**WHAT IS REQUIRED**
Skip all pictures. Write out the data below from its first line through the line that contains "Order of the".

**DATA SECTION**

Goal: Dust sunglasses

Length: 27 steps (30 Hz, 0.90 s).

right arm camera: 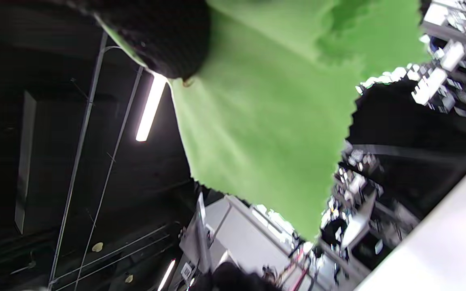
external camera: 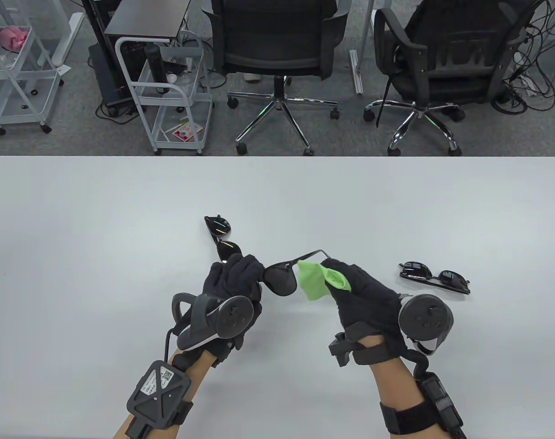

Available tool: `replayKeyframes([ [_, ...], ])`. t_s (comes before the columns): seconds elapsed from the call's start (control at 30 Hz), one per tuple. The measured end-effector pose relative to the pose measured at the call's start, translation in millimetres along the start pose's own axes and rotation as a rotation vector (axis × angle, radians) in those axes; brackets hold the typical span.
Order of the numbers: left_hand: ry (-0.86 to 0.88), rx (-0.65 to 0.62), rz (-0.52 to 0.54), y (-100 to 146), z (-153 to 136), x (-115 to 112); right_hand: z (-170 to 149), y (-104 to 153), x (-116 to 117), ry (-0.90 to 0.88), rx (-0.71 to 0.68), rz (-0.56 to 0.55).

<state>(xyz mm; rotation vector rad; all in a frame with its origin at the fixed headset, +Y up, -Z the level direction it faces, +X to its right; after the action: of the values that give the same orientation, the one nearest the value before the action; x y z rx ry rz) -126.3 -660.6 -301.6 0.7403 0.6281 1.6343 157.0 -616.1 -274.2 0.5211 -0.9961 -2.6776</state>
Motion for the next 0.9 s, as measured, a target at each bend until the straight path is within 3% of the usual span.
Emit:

**ANSWER TO THIS TASK**
Goal: Dust sunglasses

Length: 27 steps (30 Hz, 0.90 s).

right arm camera: 
external camera: 

Available tool: `replayKeyframes([ [_, ...], ])`. t_s (comes before the columns): seconds elapsed from the call's start (control at 30 Hz), one per tuple. The measured end-effector pose relative to the pose measured at the call's start, translation in millimetres along the start pose's own axes and rotation as a rotation vector (axis × angle, radians) in those axes; brackets hold the typical span.
Order of the numbers: left_hand: ry (-0.86 to 0.88), rx (-0.65 to 0.62), rz (-0.52 to 0.54), y (-100 to 146), z (-153 to 136), x (-115 to 112); right_hand: z (-170 to 149), y (-104 to 153), x (-116 to 117), ry (-0.90 to 0.88), rx (-0.71 to 0.68), rz (-0.56 to 0.55).

Nothing else belongs in this output.